Work item: Beginning with the line where "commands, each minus" appears, restate the lines word for word through the last one in the listing.

_ _ _ _

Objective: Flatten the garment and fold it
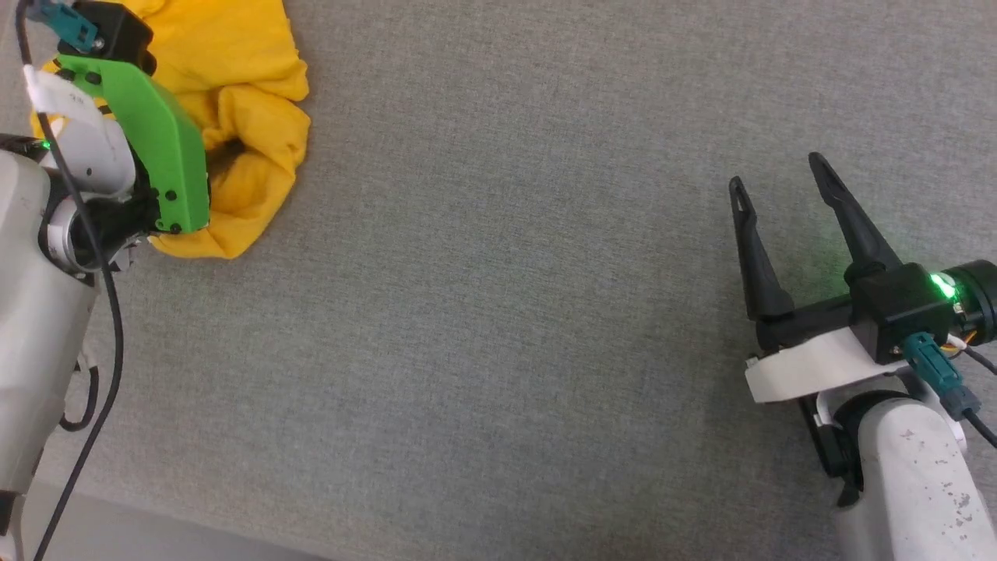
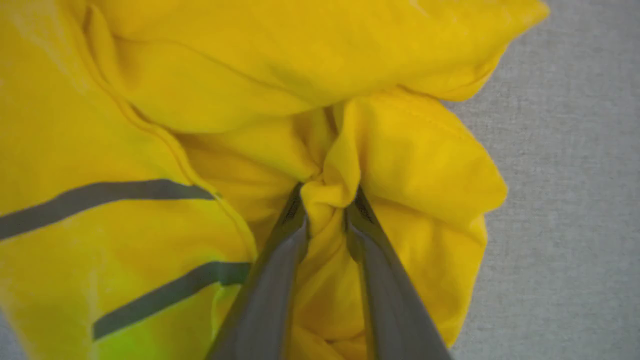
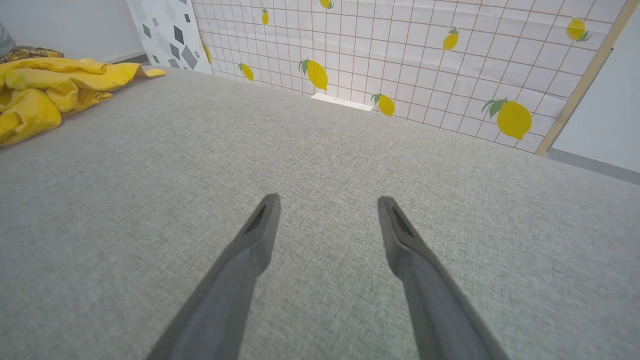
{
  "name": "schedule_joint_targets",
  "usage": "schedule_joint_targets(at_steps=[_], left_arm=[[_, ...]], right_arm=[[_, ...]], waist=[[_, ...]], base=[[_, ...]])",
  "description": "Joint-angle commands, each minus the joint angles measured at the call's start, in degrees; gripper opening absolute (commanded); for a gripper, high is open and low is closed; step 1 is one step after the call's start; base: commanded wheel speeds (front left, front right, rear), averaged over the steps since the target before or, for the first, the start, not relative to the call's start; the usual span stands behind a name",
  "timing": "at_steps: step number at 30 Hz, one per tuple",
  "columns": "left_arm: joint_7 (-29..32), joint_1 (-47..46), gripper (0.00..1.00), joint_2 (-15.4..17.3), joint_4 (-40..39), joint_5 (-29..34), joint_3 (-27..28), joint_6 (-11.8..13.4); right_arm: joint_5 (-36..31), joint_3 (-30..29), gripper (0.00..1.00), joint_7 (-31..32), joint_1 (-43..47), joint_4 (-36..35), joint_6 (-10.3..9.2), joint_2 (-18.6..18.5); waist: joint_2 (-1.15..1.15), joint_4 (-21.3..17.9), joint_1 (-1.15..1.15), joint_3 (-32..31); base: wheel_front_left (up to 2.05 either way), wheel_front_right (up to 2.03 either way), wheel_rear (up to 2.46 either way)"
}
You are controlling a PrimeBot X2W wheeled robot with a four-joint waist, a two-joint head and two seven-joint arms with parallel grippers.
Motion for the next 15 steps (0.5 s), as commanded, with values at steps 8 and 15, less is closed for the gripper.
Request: schedule_joint_targets(at_steps=[8, 15], left_arm=[[-8.6, 0.7, 0.0, 2.8, -0.7, 3.1, 1.3, -0.6], [-11.0, 0.0, 0.0, 6.2, -3.0, 5.4, 1.4, -1.1]], right_arm=[[1.4, -0.7, 1.0, -2.0, -0.6, 2.1, -0.09, 0.0], [3.6, -2.0, 1.0, -3.9, 1.7, 4.9, -0.09, 0.0]], waist=[[0.0, -1.0, 0.0, -4.9], [0.0, -1.4, 0.0, -11.9]], base=[[0.0, 0.0, 0.0], [0.0, 0.0, 0.0]])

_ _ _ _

Solved exercise:
  "description": "Joint-angle commands, each minus the joint angles measured at the call's start, in degrees; gripper opening absolute (commanded); for a gripper, high is open and low is closed; step 1 is one step after the call's start; base: commanded wheel speeds (front left, front right, rear), averaged over the steps since the target before or, for the first, the start, not relative to the call's start; the usual span stands behind a name",
  "timing": "at_steps: step number at 30 Hz, one per tuple",
  "columns": "left_arm: joint_7 (-29..32), joint_1 (-47..46), gripper (0.00..1.00), joint_2 (-15.4..17.3), joint_4 (-40..39), joint_5 (-29..34), joint_3 (-27..28), joint_6 (-11.8..13.4); right_arm: joint_5 (-36..31), joint_3 (-30..29), gripper (0.00..1.00), joint_7 (-31..32), joint_1 (-43..47), joint_4 (-36..35), joint_6 (-10.3..9.2), joint_2 (-18.6..18.5); waist: joint_2 (-1.15..1.15), joint_4 (-21.3..17.9), joint_1 (-1.15..1.15), joint_3 (-32..31); base: wheel_front_left (up to 2.05 either way), wheel_front_right (up to 2.03 either way), wheel_rear (up to 2.46 either way)"
}
You are controlling a PrimeBot X2W wheeled robot with a four-joint waist, a two-joint head and two seven-joint arms with parallel grippers.
Motion for the next 15 steps (0.5 s), as commanded, with values at steps 8 and 15, less is closed for the gripper.
Request: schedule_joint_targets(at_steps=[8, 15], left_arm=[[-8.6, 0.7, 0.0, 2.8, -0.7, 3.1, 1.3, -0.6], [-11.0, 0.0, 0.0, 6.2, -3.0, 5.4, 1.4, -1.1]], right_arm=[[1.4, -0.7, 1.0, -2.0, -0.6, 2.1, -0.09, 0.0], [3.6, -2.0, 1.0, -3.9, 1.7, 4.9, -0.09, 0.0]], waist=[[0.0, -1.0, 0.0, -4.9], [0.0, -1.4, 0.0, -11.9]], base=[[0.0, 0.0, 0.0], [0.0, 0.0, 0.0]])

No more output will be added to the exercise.